Le rapport parlementaire sur le projet de loi de finances 2016 salue comme « initiative intéressante » le développement d'OpenFisca et Mes-aides. Ces outils participant à améliorer le consentement à l'impôt.

OpenFisca est « un moteur ouvert de microsimulation du système socio-fiscal. Il permet de calculer simplement un grand nombre de prestations sociales et d'impôts payés par les ménages, et de simuler l'impact de réformes sur leur budget. » C'est un logiciel libre de simulation socio-fiscale porté par des institutions publiques. Mes-aides.gouv.fr est un site qui permet de simuler, en un seul questionnaire, les principales prestations sociales auxquelles un foyer peut prétendre. C'est un service en cours de construction. Le code source de l'outil est disponible sous une licence libre.

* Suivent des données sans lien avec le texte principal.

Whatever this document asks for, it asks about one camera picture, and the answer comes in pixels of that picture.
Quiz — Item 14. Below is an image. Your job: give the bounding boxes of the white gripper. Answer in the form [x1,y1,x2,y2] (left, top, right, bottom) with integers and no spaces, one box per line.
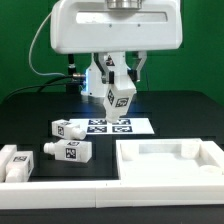
[50,0,182,84]

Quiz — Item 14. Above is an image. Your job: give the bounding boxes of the white square table top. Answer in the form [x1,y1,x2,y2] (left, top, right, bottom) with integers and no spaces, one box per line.
[116,139,224,182]

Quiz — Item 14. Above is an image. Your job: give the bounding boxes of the white sheet with markers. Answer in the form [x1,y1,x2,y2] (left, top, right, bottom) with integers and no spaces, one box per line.
[70,118,154,135]

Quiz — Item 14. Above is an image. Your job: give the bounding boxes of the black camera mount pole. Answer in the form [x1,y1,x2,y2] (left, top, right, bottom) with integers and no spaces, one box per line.
[66,54,80,94]

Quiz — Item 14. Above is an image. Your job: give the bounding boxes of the black cables at base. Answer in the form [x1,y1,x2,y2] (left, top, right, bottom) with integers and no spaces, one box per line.
[0,73,87,105]

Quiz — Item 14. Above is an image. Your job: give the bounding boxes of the grey cable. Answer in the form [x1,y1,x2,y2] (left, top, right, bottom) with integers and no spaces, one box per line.
[28,12,68,78]

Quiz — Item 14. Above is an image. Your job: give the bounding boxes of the white right barrier wall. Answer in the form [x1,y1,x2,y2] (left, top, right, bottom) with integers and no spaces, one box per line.
[206,141,224,168]

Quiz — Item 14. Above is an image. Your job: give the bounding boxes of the white barrier wall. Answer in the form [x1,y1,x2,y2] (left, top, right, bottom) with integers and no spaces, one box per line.
[0,145,17,183]
[0,177,224,210]
[206,141,224,168]

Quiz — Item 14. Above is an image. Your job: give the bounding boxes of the white left barrier wall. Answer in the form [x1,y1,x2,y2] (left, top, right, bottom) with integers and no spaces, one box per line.
[0,145,17,183]

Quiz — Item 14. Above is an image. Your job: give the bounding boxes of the white front barrier wall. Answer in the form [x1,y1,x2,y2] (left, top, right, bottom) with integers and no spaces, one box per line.
[0,177,224,210]

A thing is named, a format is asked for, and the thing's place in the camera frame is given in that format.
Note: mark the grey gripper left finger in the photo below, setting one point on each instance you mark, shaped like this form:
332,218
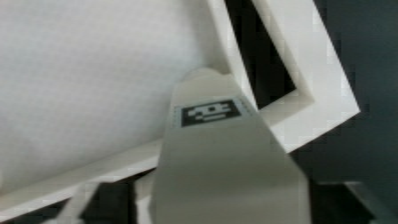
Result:
69,215

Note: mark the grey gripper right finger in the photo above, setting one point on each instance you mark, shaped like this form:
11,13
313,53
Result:
384,216

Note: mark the white desk leg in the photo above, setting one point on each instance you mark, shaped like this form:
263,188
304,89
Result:
227,179

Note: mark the white desk top tray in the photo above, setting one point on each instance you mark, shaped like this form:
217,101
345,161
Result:
94,56

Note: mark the white front fence bar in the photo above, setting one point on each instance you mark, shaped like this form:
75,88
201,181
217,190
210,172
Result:
304,116

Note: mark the white fence bar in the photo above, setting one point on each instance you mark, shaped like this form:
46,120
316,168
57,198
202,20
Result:
304,116
297,30

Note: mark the white right fence bar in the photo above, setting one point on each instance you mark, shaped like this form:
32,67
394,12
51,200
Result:
297,30

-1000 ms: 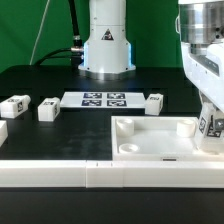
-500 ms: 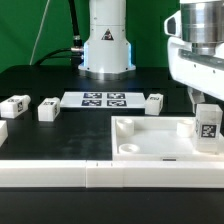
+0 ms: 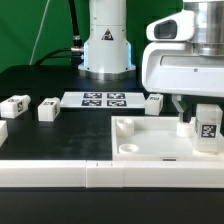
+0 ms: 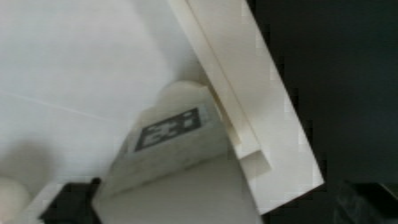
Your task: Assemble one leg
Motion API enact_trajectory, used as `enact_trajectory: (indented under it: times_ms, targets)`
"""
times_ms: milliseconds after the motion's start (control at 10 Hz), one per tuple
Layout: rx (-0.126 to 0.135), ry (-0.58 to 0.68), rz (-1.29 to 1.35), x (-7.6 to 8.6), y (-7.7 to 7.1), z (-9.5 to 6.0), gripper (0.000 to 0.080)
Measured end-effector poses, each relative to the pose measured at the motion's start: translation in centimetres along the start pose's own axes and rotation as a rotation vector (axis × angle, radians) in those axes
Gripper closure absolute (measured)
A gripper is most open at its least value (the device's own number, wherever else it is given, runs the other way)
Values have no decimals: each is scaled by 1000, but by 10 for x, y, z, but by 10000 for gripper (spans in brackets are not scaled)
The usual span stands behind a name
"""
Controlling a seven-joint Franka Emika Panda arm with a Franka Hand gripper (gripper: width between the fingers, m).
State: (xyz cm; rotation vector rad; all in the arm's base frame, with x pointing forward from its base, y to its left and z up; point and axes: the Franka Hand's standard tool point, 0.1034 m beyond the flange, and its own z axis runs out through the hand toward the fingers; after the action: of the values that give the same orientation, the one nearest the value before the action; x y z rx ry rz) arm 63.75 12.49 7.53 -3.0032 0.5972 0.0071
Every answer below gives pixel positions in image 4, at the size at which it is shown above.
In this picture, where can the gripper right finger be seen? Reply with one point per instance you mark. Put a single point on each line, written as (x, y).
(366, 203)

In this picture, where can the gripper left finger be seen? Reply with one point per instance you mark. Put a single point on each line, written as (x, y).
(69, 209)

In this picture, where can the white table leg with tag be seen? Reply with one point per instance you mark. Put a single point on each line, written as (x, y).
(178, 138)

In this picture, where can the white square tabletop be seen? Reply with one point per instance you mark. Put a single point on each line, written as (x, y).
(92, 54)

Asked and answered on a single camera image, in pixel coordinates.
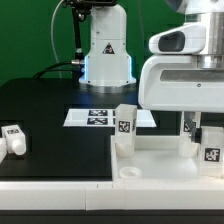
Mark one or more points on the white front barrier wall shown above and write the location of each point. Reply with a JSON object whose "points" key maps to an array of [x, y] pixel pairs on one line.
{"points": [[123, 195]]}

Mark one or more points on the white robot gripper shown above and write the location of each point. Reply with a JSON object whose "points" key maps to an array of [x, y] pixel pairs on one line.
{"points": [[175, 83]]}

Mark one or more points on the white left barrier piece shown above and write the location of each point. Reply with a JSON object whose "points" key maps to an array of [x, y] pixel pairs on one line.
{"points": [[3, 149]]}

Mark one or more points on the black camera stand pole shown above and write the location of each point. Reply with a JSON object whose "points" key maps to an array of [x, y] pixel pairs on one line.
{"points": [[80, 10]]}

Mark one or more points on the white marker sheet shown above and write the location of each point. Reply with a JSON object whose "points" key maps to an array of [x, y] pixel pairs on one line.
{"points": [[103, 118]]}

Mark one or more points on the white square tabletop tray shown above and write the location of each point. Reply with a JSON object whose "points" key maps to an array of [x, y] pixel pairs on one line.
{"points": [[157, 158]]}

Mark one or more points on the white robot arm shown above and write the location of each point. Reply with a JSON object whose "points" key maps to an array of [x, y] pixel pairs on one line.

Le rapport parlementaire explique que « le coût de développement de ces logiciels est limité. Ces projets ont mobilisé environ 6 ETP depuis janvier 2014, ainsi qu’une trentaine de contributeurs bénévoles » (ETP signifiant équivalent temps plein). Le rapport précise également que « ces logiciels constituent des initiatives intéressantes pour améliorer la connaissance et la compréhension du système socio-fiscal par les contribuables, et ainsi le consentement à l’impôt ».

C'est ce que j'expliquais dans mon billet Quand l'État s'ouvre au logiciel libre avec OpenFisca et Mes-aides. Espérons que la Direction générale des Finances publiques (DGFiP) et son ministre de tutelle, qui s'opposent à une jurisprudence de la CADA et s'obstinent à ne pas communiquer le code source du logiciel du calcul de l'impôt, en prendront de la graine.